Research has been published which indicates that the cardiovascular health of some inactive teenagers is akin to that of a 60-year-old.
The Irish Times claim that teenagers are neglecting their fitness in the build-up to the Leaving Certificate exams.
Prof Niall Moyna of Dublin City University (DCU) has stated that fitness levels of certain Irish secondary school students have been diminishing hugely from the age of 15 onwards, more specifically among girls.
Teenagers who are inactive have been discovered to have significantly more plaque on their artery walls, and researchers are calling for parents to ask PE teachers about their child's fitness.
PE teachers are also saying that their roles aren't being taken with the seriousness which they deserve. Irish Life Health’s annual fitness challenge gathered the findings through school fitness testing.
The project was overseen by Professor Moyna, who stated that the results are a “wake-up call” for parents, schools, students and policy-makers.

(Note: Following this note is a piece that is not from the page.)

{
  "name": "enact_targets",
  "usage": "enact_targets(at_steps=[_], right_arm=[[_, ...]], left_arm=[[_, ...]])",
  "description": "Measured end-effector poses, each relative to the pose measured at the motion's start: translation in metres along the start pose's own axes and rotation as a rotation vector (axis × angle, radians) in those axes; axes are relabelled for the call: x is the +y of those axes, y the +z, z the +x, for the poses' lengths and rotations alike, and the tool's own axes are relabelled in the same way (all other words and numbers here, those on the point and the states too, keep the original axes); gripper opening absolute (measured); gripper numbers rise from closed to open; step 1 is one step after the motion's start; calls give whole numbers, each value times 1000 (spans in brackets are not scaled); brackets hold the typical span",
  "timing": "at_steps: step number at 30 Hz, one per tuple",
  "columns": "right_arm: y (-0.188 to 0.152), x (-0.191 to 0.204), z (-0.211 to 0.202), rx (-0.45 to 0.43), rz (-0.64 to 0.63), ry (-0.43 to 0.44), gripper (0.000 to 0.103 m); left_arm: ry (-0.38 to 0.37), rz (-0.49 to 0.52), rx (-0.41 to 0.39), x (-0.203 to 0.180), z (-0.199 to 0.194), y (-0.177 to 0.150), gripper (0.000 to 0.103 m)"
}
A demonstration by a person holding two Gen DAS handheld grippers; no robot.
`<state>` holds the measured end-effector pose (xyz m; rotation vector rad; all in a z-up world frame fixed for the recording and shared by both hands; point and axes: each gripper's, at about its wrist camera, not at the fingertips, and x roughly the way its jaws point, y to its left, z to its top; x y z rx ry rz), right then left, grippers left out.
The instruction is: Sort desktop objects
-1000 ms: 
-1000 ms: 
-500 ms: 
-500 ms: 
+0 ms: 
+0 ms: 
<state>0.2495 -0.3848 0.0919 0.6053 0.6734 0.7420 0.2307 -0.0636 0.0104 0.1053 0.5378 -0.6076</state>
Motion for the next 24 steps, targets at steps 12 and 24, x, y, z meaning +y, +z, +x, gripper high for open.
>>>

The lead-up to the Leaving Certificate exams, undertaken in sixth year of secondary school, appears to be the age where pupils are becoming far more inactive.
Professor Moyna has now said that this raises the risk factors for a range of future chronic diseases such as heart conditions and diabetes.
“Considering the importance of this, why are we not doing more about it? How often are parents asking their PE teacher about their child’s fitness?" he said.
Research shows that small steps through a six-week activity programme can massively improve fitness levels by roughly 10 percent. The introduction of PE as a Leaving Cert subject this year was a much-needed step.